2. a. FORMATION OF THE PROCALLUS: Increased numbers of capillaries grow into the area and the fracture hematoma becomes a procallus made up of granulation tissue.

 

     b. FORMATION OF THE FIBROCARTILAGE (SOFT) CALLUS: Fibroblasts and osteogenic cells from the periosteum, endosteum and marrow invade the procallus. The fibroblasts produce collagen fibers and osteogenic cells from the area right at the break develop into chondroblasts and form fibrocartilage, transforming the procallus into a fibrocartilaginous  (soft) callus. The callus is a mass of repair tissue that bridges the broken ends. The two parts of this stage require about 3 weeks.

 

3. FORMATION OF THE BONY (HARD) CALLUS: Osteogenic cells in healthy bone tissue (further away from the break) become osteoblasts and begin to produce spongy bone, which joins the original fragments. The fibrocartilage of the soft callus is converted to spongy bone and is then called a bony or hard callus. This stage lasts 3-4 months.

 

4. REMODELING OF THE CALLUS: Dead bone is reabsorbed by osteoclasts. Compact bone replaces spongy bone. The thickened callus becomes more normal in appearance, although a thickened area may remain. This stage lasts up to 6 months or more.

 

 

CALCIUM HOMEOSTASIS

Bone is the major calcium reservoir in the body. Calcium level in blood must be carefully regulated. In extreme cases disturbances can result in death:

   Too high--cardiac arrest

   Too low--respiratory arrest  

 

   Nerve cells require precise levels to function

   Calcium is involved in muscle contractions

   Many enzymes require Ca as the cofactor

   Blood clotting requires Ca

 

Regulated by hormones, bone releases or takes up calcium to keep the blood level within normal limits. These 2 hormones causing this are released with no regard to bone strength, although they have a great influence over it.

     1. Parathyroid hormone (PTH)--receptors in the parathyroid glands detect a drop in blood Ca and this causes a release of PTH. The effect is to increase the number and activity of osteoclasts, which break down bone matrix and release Ca into the blood. In addition, PTH decreases Ca loss in urine and enhances activation of Vitamin D. Osteoclasts are just as likely to break down healthy bone as not. The only concern is raising blood Ca.

     2. Calcitonin--secreted by special cells in the thyroid gland when blood Ca level rises above normal. It inhibits the activity of osteoclasts and speeds deposition of Ca from the blood into the bones by osteoblasts.

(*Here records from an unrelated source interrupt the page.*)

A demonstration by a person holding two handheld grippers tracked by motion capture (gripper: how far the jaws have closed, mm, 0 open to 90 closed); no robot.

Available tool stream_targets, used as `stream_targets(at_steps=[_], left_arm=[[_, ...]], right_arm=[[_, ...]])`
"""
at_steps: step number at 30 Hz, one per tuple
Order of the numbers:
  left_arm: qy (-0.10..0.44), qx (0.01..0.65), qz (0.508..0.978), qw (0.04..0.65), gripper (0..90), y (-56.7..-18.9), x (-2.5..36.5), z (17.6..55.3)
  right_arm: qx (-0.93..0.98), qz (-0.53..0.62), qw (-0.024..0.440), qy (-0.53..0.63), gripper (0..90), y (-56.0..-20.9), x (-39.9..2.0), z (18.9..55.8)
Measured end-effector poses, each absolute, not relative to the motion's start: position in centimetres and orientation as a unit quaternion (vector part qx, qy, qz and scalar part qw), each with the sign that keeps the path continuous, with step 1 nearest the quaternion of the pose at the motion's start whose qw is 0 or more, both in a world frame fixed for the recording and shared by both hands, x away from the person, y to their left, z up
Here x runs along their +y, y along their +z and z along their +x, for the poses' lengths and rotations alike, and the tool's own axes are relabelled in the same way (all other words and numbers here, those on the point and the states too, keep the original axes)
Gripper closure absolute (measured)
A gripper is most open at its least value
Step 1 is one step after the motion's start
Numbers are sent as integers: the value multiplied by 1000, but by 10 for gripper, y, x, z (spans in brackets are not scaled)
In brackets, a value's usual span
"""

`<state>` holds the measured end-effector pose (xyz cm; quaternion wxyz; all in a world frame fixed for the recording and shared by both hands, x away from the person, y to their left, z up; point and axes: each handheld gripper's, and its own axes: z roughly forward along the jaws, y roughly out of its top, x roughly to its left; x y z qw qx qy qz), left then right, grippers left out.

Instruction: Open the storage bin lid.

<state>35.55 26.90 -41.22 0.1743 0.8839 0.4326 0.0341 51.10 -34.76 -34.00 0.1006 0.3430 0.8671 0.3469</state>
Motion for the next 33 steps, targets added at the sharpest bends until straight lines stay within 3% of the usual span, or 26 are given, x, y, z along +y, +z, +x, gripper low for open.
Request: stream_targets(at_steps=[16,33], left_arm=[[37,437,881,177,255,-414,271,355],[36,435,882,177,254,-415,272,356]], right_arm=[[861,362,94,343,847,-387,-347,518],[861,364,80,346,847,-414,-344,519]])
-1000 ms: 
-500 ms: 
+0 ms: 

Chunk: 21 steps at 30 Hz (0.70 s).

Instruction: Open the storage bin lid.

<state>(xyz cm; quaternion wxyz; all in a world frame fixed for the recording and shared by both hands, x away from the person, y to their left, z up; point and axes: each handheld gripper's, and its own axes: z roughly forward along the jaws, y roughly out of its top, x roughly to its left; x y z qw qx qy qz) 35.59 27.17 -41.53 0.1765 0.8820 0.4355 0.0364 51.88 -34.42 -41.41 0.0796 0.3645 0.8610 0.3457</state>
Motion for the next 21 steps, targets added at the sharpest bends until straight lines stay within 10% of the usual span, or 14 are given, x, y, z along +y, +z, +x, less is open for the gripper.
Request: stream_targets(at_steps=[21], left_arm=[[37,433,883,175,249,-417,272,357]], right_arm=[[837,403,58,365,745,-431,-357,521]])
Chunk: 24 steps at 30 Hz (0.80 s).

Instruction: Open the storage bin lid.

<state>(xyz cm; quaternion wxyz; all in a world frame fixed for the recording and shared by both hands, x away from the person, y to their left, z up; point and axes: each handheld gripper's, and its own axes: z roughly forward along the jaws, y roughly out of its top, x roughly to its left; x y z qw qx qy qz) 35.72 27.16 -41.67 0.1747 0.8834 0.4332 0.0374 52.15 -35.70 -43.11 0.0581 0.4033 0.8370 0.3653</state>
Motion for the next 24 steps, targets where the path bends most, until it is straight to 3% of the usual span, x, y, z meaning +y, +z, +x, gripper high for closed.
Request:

Of course, this would strengthen bone, but that is not the main reason we produce calcitonin. We are putting the calcium into bone to givve a safe place to store in until it is needed.

 

EXERCISE AND BONE

Bone can alter its strength in response to mechanical stress (pull of skeletal muscles, pull of gravity, as well as lifting weights). Bone becomes stronger with increased stress, so exercise is essential for bone health. It strengthens bone by:

   1. Increasing deposition of mineral salts

   2. Increasing production of collagen fibers

   3. Increasing production of calcitonin

With no stress, bone remodeling gets out of balance, with more resorption than deposition of new bone. Bone loses both collagen and minerals--loss of up to 1% of bone mass per week.

       Bedridden

       Limb in cast

       Astronauts

 

AGING

2 main effects:

1. Loss of Ca and other minerals--begins around age 30 in women and accelerates at 40-45. Average loss of Ca 30% by age 70. Read about osteoporosis p. 189-190. Also occurs in males but begins later (around 60) so has less years to progress & male bones are often stronger to begin with.

 

2. Decrease in rate of protein synthesis--decrease in collagen fibers which also weakens bone--bones become brittle.